▶ **What you have to do**: All of the data should be copied exactly, with the pictures left out.

┌──

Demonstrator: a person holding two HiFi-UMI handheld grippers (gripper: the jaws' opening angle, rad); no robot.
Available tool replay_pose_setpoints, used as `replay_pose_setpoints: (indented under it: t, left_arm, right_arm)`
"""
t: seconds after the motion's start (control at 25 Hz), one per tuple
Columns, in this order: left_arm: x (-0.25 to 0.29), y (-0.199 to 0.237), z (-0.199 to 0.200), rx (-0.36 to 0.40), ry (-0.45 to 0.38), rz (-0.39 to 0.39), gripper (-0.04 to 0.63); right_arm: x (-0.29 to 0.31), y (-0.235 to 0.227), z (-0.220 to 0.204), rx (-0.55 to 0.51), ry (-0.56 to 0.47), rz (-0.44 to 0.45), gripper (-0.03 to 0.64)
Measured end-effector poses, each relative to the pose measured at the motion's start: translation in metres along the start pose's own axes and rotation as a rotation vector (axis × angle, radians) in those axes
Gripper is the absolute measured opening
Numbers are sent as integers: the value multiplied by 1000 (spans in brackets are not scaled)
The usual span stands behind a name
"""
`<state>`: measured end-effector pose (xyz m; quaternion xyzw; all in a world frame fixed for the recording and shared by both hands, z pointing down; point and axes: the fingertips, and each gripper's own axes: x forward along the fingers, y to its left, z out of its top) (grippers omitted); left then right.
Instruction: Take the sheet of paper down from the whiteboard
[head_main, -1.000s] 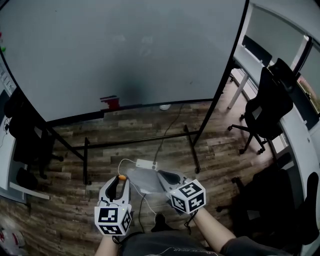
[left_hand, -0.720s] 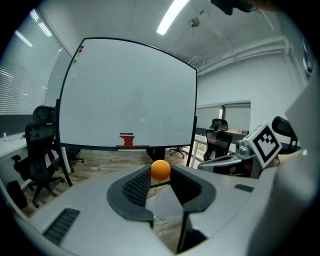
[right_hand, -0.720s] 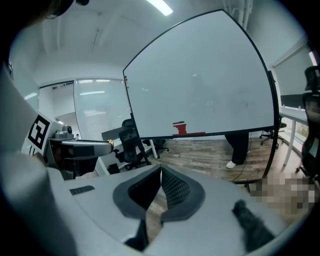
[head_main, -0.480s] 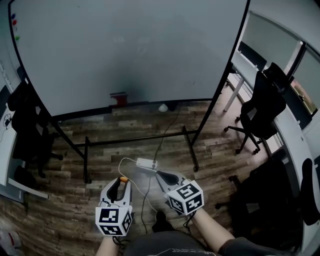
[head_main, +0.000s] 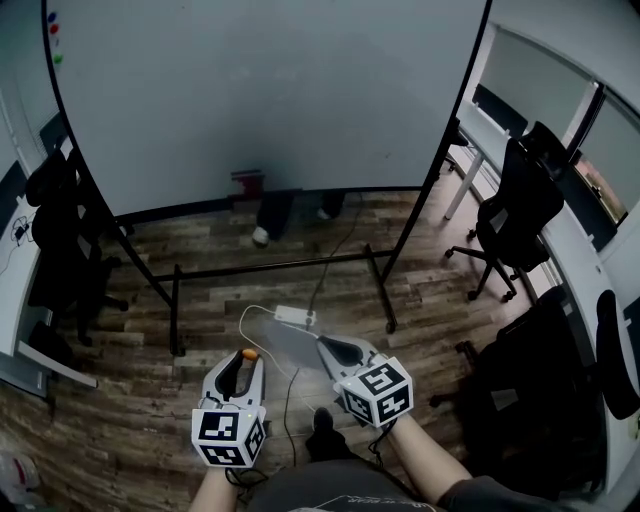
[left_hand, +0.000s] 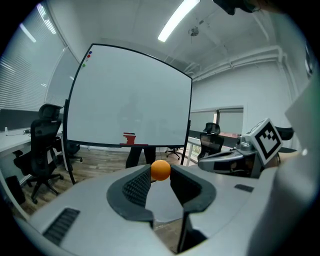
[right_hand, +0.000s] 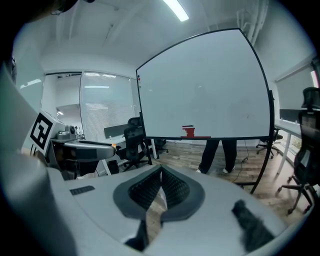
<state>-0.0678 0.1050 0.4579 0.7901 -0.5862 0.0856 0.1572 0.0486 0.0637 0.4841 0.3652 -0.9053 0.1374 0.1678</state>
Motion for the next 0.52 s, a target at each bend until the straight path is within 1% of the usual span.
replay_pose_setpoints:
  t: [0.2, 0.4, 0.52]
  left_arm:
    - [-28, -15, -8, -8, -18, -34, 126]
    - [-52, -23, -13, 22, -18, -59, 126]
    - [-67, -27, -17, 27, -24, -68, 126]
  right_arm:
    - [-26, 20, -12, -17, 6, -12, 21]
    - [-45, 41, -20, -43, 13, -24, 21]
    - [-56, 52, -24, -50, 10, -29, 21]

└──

▶ **Exercise answer**:
Demonstrator: a person holding two HiFi-UMI handheld grippers (gripper: the jaws' opening angle, rad); no robot.
Available tool replay_pose_setpoints, used as `replay_pose_setpoints: (indented under it: t, left_arm, right_arm)`
"""
t: seconds after the motion's start (control at 25 Hz), one per tuple
Columns, in this order: left_arm: x (-0.25 to 0.29), y (-0.199 to 0.237), z (-0.199 to 0.200), rx (-0.36 to 0.40), ry (-0.45 to 0.38), rz (-0.39 to 0.39), gripper (-0.04 to 0.63); right_arm: x (-0.29 to 0.31), y (-0.235 to 0.227), z (-0.220 to 0.204), rx (-0.55 to 0.51), ry (-0.56 to 0.47), rz (-0.44 to 0.45), gripper (-0.03 to 0.64)
Measured end-effector poses, each relative to the pose measured at the motion's start: translation in metres along the start pose's own axes and rotation as a rotation vector (axis × angle, radians) in those axes
Gripper is the absolute measured opening
Numbers are sent as integers: the value multiplied by 1000 (spans in brackets are not scaled)
The usual span stands behind a name
"""
`<state>`: measured end-effector pose (xyz m; quaternion xyzw; all in a world frame fixed for the recording and shared by both hands, z pointing down; point and axes: the fingertips, and each gripper's own axes: x forward along the fingers, y to its left, z out of its top) (grippers omitted); left then right.
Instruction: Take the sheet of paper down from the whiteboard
[head_main, -1.000s] 
[left_hand, -0.720s] 
[right_hand, -0.720s] 
[head_main, -0.480s] 
[head_main, +0.000s] 
[left_hand, +0.000s] 
[right_hand, +0.000s] 
<state>-0.0678 0.1050 0.4579 0.7901 -0.5862 0.0856 0.1572 0.0486 0.0637 0.4841 0.3652 -0.9053 0.1374 0.1678</state>
Motion for the next 0.52 s, a target at each bend until the straight path is within 1% of the usual span.
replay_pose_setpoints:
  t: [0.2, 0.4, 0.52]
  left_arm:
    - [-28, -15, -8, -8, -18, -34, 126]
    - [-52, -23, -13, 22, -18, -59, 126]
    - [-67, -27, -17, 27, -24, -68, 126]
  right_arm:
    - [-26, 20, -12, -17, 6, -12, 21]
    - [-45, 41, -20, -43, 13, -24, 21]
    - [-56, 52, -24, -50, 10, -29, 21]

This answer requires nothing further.